■ WHAT NEEDS TO BE DONE:
Output only the lines below from the one containing "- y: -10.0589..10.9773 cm" to the one containing "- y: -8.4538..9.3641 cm", exactly as written, both ends kept.

··· RECORD EXTRACTS

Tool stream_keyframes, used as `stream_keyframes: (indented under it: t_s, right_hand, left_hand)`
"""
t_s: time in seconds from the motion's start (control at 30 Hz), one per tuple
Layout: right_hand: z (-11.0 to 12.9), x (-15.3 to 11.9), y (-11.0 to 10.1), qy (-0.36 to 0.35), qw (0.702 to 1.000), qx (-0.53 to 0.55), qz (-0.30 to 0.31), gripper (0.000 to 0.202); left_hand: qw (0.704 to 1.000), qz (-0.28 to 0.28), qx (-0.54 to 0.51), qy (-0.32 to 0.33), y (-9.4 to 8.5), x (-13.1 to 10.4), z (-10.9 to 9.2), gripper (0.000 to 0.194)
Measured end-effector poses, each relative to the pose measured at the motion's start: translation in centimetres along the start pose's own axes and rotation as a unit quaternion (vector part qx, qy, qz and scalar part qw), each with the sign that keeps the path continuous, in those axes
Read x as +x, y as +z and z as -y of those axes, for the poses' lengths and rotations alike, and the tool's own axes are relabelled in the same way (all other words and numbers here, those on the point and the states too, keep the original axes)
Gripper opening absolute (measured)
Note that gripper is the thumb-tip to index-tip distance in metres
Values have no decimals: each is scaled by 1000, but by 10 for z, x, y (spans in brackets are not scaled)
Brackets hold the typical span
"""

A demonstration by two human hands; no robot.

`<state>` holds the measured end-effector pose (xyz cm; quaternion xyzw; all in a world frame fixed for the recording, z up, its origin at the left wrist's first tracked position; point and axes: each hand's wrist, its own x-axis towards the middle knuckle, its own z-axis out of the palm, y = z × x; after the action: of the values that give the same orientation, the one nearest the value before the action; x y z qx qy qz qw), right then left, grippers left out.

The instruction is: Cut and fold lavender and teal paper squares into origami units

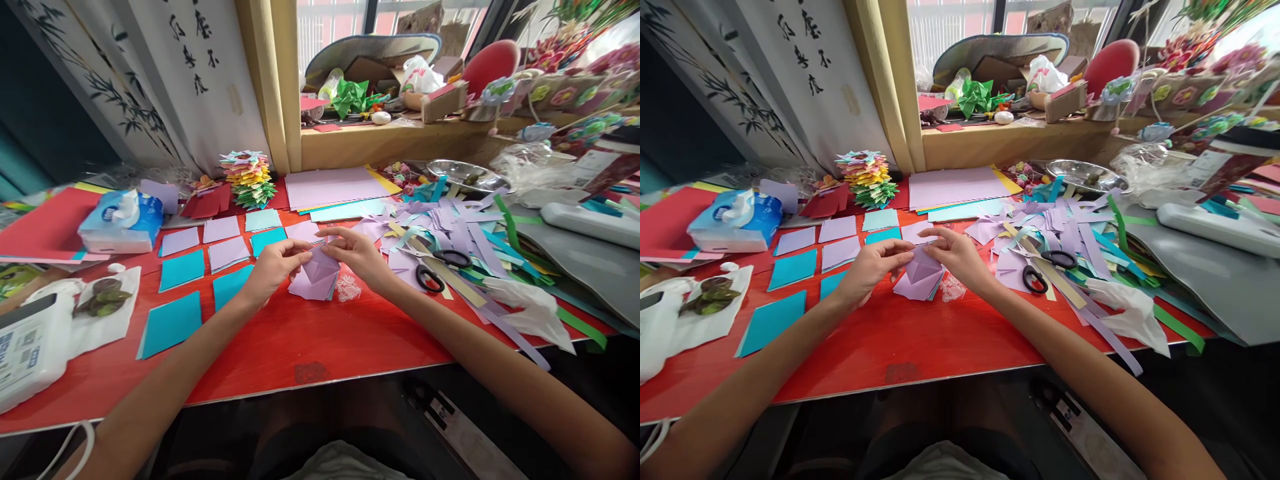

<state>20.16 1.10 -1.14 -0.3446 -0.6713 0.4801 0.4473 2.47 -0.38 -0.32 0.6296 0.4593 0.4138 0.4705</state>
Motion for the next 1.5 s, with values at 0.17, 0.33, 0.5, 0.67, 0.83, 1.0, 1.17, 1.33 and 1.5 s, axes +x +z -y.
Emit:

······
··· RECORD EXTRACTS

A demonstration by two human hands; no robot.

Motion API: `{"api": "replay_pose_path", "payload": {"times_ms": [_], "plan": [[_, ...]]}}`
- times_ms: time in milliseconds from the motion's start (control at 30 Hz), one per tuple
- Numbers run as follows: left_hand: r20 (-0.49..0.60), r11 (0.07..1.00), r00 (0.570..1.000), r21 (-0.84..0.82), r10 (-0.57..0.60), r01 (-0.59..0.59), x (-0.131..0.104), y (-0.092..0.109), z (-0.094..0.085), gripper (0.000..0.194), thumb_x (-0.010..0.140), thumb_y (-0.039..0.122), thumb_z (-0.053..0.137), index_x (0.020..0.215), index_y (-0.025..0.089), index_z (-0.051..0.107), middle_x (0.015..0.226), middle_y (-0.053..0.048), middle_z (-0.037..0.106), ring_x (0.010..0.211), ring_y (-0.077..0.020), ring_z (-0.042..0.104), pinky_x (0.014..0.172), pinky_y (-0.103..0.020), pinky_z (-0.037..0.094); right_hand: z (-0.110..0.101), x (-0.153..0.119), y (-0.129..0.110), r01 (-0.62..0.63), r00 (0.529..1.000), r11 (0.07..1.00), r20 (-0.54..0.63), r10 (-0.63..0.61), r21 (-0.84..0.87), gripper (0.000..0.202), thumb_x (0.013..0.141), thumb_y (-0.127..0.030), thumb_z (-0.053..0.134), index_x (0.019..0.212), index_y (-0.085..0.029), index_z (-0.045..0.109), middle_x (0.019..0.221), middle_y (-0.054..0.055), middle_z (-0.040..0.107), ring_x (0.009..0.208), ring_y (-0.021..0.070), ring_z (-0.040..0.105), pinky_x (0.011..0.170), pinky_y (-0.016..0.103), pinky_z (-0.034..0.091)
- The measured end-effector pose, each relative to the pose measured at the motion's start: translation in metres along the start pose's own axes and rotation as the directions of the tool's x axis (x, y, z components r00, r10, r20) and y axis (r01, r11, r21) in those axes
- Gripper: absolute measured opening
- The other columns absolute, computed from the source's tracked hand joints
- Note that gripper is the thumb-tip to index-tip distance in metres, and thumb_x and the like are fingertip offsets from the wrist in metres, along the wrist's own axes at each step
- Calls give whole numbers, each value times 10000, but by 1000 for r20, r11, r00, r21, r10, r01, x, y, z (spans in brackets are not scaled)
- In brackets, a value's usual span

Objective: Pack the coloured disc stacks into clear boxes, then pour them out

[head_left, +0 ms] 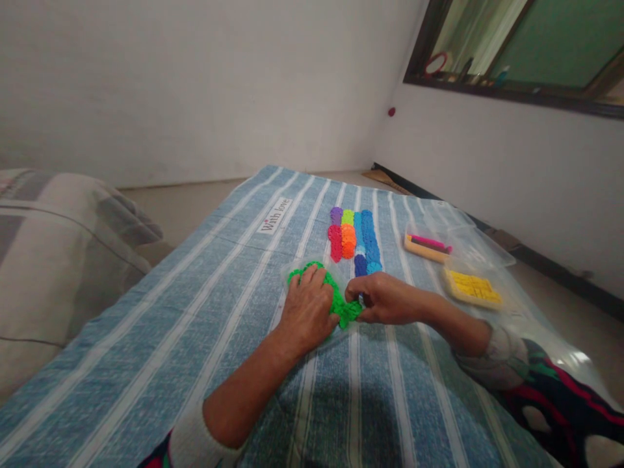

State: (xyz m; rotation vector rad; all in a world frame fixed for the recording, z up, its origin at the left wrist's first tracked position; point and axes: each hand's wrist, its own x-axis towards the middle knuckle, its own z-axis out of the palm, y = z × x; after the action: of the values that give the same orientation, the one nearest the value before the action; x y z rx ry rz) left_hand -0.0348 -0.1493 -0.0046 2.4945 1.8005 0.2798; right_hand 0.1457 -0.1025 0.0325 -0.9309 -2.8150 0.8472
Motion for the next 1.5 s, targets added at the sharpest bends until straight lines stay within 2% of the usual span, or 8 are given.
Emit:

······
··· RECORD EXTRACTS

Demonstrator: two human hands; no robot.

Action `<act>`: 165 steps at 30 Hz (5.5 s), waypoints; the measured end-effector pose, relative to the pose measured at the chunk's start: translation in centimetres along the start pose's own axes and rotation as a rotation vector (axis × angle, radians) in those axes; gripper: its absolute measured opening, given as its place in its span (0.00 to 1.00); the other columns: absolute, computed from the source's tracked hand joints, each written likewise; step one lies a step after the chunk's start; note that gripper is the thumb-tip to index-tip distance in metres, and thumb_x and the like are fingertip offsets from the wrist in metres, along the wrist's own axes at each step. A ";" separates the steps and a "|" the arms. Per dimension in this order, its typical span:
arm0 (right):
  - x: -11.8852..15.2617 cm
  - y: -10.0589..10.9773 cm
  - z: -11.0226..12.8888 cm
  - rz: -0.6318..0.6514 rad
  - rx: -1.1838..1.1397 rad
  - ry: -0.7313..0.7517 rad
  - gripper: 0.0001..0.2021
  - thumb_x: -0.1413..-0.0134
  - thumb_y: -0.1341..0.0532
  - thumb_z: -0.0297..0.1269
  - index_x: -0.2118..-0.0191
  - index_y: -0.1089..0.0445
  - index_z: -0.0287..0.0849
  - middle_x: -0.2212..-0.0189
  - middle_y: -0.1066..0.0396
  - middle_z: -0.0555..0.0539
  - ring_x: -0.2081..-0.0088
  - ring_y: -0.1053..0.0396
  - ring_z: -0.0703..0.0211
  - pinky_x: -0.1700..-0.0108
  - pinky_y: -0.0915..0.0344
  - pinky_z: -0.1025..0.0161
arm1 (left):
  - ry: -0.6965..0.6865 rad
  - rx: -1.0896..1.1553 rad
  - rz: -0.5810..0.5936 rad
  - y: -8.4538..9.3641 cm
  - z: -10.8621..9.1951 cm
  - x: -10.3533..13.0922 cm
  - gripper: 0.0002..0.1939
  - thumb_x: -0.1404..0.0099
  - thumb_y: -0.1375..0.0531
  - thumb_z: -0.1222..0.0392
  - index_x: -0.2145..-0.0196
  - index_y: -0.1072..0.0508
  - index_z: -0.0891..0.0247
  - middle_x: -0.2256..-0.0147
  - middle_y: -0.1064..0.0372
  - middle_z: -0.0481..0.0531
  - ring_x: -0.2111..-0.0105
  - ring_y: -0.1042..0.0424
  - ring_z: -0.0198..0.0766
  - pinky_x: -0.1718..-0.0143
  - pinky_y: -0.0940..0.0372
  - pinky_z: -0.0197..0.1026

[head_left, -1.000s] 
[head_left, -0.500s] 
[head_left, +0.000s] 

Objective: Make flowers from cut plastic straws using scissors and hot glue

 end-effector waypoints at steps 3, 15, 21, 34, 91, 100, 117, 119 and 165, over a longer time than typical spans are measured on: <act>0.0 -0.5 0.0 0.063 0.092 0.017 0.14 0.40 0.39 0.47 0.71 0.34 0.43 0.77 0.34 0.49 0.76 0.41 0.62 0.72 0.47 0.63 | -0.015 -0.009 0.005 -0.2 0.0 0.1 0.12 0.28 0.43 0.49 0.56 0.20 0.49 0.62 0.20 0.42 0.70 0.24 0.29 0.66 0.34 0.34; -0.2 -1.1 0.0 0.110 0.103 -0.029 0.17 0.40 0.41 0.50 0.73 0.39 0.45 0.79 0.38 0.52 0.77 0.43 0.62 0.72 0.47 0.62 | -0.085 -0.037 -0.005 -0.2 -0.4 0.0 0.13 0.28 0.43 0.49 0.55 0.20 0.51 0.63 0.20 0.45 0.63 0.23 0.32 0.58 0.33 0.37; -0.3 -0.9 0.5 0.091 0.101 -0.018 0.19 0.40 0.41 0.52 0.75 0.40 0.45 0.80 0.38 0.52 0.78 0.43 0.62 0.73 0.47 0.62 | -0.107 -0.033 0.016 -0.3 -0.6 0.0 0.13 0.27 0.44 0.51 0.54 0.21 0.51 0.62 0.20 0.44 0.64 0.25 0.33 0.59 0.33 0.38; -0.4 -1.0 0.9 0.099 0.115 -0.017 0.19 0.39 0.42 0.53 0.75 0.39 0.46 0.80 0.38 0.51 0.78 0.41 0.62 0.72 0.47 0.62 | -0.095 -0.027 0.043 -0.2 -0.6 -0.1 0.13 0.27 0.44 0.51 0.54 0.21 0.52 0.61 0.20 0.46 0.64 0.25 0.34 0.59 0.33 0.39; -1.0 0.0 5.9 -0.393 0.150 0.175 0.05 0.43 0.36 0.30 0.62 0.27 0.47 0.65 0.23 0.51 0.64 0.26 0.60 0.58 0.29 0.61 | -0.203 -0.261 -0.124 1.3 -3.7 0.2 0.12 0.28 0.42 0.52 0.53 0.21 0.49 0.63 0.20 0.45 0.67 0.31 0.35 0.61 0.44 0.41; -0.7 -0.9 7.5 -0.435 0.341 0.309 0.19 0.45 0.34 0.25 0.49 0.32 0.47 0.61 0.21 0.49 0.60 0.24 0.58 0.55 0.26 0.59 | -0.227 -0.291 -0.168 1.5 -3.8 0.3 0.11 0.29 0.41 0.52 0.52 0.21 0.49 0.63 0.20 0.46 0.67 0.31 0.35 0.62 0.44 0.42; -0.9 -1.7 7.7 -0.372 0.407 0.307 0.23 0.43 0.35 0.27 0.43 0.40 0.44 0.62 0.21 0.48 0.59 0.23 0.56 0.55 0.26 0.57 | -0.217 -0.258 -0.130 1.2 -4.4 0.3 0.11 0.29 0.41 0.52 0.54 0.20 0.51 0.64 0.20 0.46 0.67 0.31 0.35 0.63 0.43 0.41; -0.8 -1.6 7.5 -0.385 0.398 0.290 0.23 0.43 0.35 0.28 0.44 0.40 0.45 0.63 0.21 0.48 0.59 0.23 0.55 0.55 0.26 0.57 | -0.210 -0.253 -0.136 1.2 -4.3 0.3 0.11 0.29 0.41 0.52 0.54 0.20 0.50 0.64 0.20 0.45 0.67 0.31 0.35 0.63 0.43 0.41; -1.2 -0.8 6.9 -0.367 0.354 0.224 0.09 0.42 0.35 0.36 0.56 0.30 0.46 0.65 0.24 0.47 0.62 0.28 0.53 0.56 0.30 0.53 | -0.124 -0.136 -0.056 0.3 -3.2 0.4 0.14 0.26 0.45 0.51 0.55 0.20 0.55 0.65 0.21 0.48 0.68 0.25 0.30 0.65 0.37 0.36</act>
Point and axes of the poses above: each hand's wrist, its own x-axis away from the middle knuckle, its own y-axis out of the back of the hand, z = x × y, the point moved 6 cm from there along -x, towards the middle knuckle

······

■ ANSWER BELOW:
  - y: -10.0589..10.9773 cm
  - z: -11.0226..12.8888 cm
  - rz: -0.6318..0.6514 rad
  - rx: -1.1838..1.1397 rad
  - ry: -0.7313..0.7517 rad
  - gripper: 0.0001..0.2021
  - thumb_x: -0.1413..-0.0134
  - thumb_y: -0.1341..0.0532
  - thumb_z: -0.0297..0.1269
  - index_x: -0.2118..-0.0191
  - index_y: -0.1089..0.0445
  - index_z: -0.0287..0.0849
  - middle_x: -0.2212..-0.0189
  - middle_y: -0.1066..0.0396
  - middle_z: -0.0555..0.0539
  - ring_x: -0.2081..-0.0088
  - ring_y: -0.1053..0.0396
  - ring_z: -0.0703..0.0211
  - pinky_x: -0.1700..-0.0108
  - pinky_y: -0.0915..0.0344
  - pinky_z: -0.1025..0.0161
arm1 (left):
  - ry: -0.6965..0.6865 rad
  - rx: -1.0896..1.1553 rad
  - rz: -0.5810..0.5936 rad
  - y: -8.4538..9.3641 cm

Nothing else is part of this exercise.